Bayesian Deep Learning and a Probabilistic Perspective of Generalization

Advay Koranne (ak845) and Duncan Jurman(dj383). Cornell University CS 4782: Intro to Deep Learning.

3.1 Introduction

Overview

This project is a re-implementation of the paper "Bayesian Deep Learning and a Probabilistic Perspective of Generalization" by Andrew Gordon Wilson and Pavel Izmailov, presented at NeurIPS 2020. The primary contribution of the paper is the introduction of Bayesian marginalization in deep neural networks to improve accuracy and calibration. The method emphasizes using multiple weight configurations, further enhanced by Stochastic Weight Averaging-Gaussian (SWAG) to improve predictive distributions. The paper particularly focuses on training methods like SGD, SWA, SWAG, and the novel MultiSWAG model.

Background and Motivation

Bayesian Marginalization: Used in deep neural networks to improve accuracy and calibration by considering multiple weight configurations rather than just one.
Deep Ensembles: Effective at approximating Bayesian marginalization, the proposed method further enhances predictive distributions by marginalizing within attraction basins without significant extra cost.
SWAG (Stochastic Weight Averaging-Gaussian): Extends the ensemble method by approximating the posterior distribution of weights with a Gaussian.

Method: Bayesian Model Averaging (BMA)

$ p(y \mid x, \mathcal{D}) = \int p(y \mid x, w) p(w \mid \mathcal{D}) , dw $

Variables

Output ($y$): Output values (e.g., regression values, class labels)
Inputs ($x$): Input data (e.g., spatial locations, images)
Weights ($w$): Model parameters
Data ($\mathcal{D}$): Training data

Explanation

The equation above represents the Bayesian model average (BMA). Instead of relying on a single hypothesis, i.e., one set of parameters $w$, Bayesian inference uses all possible sets of parameters, each weighted by their posterior probability, to compute predictions.

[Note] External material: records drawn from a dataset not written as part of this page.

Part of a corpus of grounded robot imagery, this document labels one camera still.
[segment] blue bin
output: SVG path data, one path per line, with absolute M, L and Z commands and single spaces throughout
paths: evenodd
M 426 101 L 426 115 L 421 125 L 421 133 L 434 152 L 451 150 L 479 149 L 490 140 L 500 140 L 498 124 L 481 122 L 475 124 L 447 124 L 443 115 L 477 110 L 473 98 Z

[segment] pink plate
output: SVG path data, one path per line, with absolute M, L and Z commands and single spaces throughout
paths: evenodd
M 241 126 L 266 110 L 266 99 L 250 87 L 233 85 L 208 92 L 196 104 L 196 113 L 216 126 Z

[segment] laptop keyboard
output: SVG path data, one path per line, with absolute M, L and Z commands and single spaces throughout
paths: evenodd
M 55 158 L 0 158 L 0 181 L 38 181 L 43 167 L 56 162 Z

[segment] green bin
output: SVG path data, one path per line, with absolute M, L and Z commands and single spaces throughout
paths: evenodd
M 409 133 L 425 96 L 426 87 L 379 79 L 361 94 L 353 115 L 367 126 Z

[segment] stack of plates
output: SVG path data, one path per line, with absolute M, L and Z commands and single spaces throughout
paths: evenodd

SWAG, which stands for Stochastic Weight Averaging-Gaussian, is a method used to improve the performance of neural networks by exploring the weight space more effectively. The process involves three main steps:

Compute Moments: Calculate the first two moments (mean and variance) of the SGD trajectory. This is based on the method described by Maddox et al. (2019).
Gaussian Approximation: Use these moments to construct a Gaussian approximation in the weight space.
Bayesian Model Averaging: Sample from this Gaussian distribution to perform Bayesian model averaging.

Multi Stochastic Weight Averaging Gaussian (MultiSWAG)

Deep Neural Networks often exhibit "basins" where the loss is minimized.
MultiSWAG constructs a Gaussian mixture posterior by aggregating multiple independent SWAG solutions.
MultiSWAG, like ensembling, achieves Bayesian model averaging by leveraging diverse models to capture and quantify uncertainty.
MultiSWAG provides a computationally efficient approach to explore the model space and obtain a more comprehensive estimation of uncertainty.

3.2 Chosen Result

We aimed to reproduce the negative log likelihood performance of Deep Ensembles, MultiSWAG, and MultiSWA on the CIFAR-10 dataset under varying intensities of Gaussian blur corruption. This result demonstrates the effectiveness of MultiSWAG in capturing uncertainty and improving generalization compared to traditional deep ensembles. The relevant figure from the original paper illustrates the comparative performance of these methods under different conditions of data corruption. We will specifically just be looking at three different types of blur levels (light, medium, heavy) and comparing MultiSWAG vs. Deep Ensembles.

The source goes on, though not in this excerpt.